But latest Markit/CIPS research reports renewed growth for the construction sector
Construction input costs remained at an eight-and-a-half year high in February, according to the latest Markit/CIPS survey, with companies reporting that the hike in costs was negatively impacting on contract negotiations.
The figures come after input costs made their fastest jump since August 2008 in January.
Those surveyed in the latest Markit/CIPS survey of purchasing managers also linked the continued hike in costs to higher prices for imported materials driven by the weak sterling exchange rate against the US dollar and euro.
Commercial building declined for the first time since October last year and residential building increased at the slowest pace for six months, the survey reported.

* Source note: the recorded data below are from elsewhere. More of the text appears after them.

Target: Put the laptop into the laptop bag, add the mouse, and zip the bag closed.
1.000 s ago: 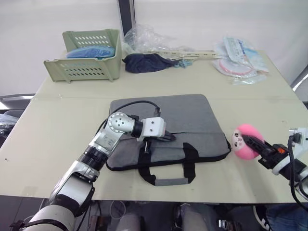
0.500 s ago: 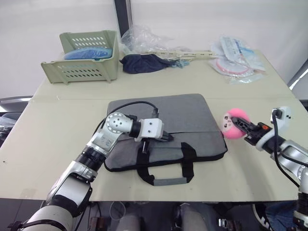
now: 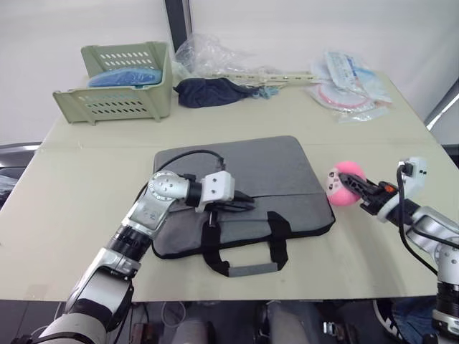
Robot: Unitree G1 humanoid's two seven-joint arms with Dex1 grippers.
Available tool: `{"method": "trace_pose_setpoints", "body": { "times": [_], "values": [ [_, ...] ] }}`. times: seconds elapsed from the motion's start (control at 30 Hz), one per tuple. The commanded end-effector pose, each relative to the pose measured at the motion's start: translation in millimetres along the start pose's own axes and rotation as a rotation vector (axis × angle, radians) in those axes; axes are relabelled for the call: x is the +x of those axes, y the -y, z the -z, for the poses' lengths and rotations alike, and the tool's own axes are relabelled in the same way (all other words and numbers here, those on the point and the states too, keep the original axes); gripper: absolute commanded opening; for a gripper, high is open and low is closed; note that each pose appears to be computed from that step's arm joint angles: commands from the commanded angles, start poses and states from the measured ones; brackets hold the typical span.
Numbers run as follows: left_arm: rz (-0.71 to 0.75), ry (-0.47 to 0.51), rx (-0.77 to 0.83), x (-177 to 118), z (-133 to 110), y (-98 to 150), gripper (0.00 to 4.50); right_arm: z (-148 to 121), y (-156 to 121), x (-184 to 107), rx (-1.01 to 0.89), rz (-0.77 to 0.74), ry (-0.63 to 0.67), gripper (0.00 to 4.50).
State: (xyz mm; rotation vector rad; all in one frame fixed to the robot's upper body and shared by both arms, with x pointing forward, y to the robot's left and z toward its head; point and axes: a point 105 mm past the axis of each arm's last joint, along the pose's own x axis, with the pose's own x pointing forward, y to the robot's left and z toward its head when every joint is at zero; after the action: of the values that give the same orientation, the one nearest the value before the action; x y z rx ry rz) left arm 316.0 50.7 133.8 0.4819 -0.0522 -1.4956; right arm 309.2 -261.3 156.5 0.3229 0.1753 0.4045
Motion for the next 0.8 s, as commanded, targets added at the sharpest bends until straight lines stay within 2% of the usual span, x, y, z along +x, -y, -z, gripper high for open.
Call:
{"method": "trace_pose_setpoints", "body": {
  "times": [0.03, 0.07, 0.13, 0.2, 0.27, 0.37, 0.5, 0.57, 0.63, 0.8],
  "values": [
    [-0.078, 0.071, -0.147, -32, 0, 2, 2.46, -31, -5, -25, -0.227, -0.018, 0.065, 3.19],
    [-0.111, 0.099, -0.148, -42, -6, 0, 2.91, -35, -4, -31, -0.276, -0.009, 0.065, 3.6],
    [-0.219, 0.11, -0.157, -70, -10, -7, 3.89, -36, -3, -45, -0.509, -0.021, 0.01, 4.48],
    [-0.347, 0.071, -0.161, -106, -3, -13, 4.44, -41, 0, -58, -0.683, -0.034, -0.026, 4.5],
    [-0.481, 0.009, -0.162, -143, 8, -16, 4.44, -54, 4, -68, -0.734, -0.019, -0.008, 4.5],
    [-0.668, -0.103, -0.164, -202, 25, -18, 4.44, -58, 16, -81, -0.893, -0.005, -0.108, 4.5],
    [-0.814, -0.215, -0.18, -258, 36, -18, 4.44, -54, 50, -99, -0.987, 0.061, -0.214, 4.5],
    [-0.865, -0.314, -0.194, -281, 47, -15, 4.44, -45, 67, -108, -1.041, 0.064, -0.287, 4.5],
    [-0.886, -0.366, -0.196, -295, 54, -12, 4.44, -43, 81, -114, -1.053, 0.089, -0.306, 4.5],
    [-0.904, -0.423, -0.157, -303, 58, -17, 4.44, -50, 98, -118, -1.043, 0.119, -0.288, 4.5]
  ]
}}
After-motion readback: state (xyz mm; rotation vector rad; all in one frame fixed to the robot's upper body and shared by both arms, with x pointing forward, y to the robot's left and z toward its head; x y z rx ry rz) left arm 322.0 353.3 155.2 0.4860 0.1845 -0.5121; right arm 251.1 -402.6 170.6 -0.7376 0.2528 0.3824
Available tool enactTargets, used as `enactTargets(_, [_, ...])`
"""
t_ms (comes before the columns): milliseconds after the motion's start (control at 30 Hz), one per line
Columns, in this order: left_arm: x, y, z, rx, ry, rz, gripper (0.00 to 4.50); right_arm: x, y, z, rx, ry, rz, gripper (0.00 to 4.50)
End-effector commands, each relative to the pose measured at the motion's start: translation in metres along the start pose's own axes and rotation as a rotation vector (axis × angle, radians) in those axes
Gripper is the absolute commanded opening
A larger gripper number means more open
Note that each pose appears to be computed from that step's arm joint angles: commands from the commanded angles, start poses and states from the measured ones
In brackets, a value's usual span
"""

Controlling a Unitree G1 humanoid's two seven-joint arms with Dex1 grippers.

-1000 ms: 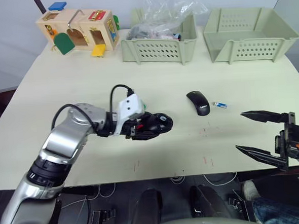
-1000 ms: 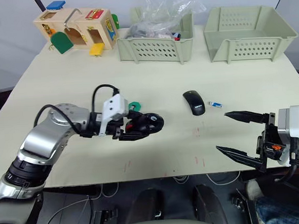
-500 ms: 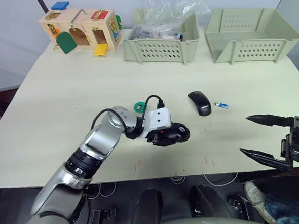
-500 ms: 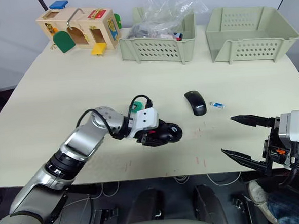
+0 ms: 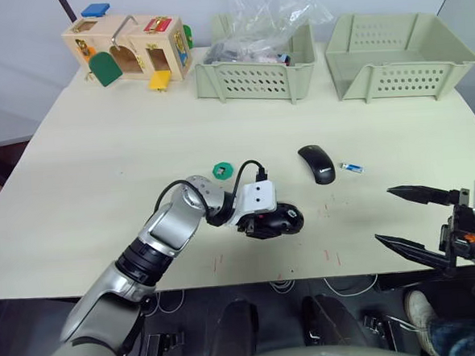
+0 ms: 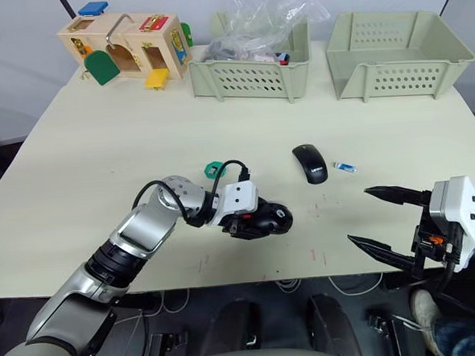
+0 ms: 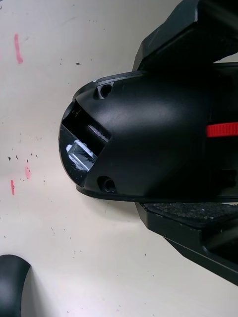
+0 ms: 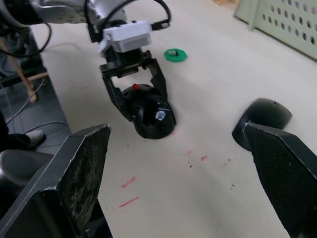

But despite this, the construction sector grew slightly on the back of an increase in civil engineering activity in February, rising to 52.5 for the month, up from 52.2 in January.
Employment numbers also grew during the month and construction companies remained positive about growth prospects over the next year with nearly half (48%) predicting a rise in activity.
Max Jones, global corporates relationship director for construction at Lloyds Bank Commercial Banking, said: “The industry is reasonably upbeat, particularly at the larger end of the market, despite the ongoing wider political and economic uncertainty in the UK economy.
“For listed contractors, the reporting season revealed that firms are in generally good health. In this sense, the years since the recession - with more focussed strategies, increasingly disciplined approaches to contract bidding and improving margins - appear to be paying off.
Mark Robinson, chief executive at Scape Group said: “Ten months ago the triggering of Article 50 seemed like a distant worry but D-Day for Brexit is fast approaching.
“I anticipate the triggering of Article 50 will negatively impact output but, similar to the slowdown seen following the Brexit decision, this should be a temporary blip”.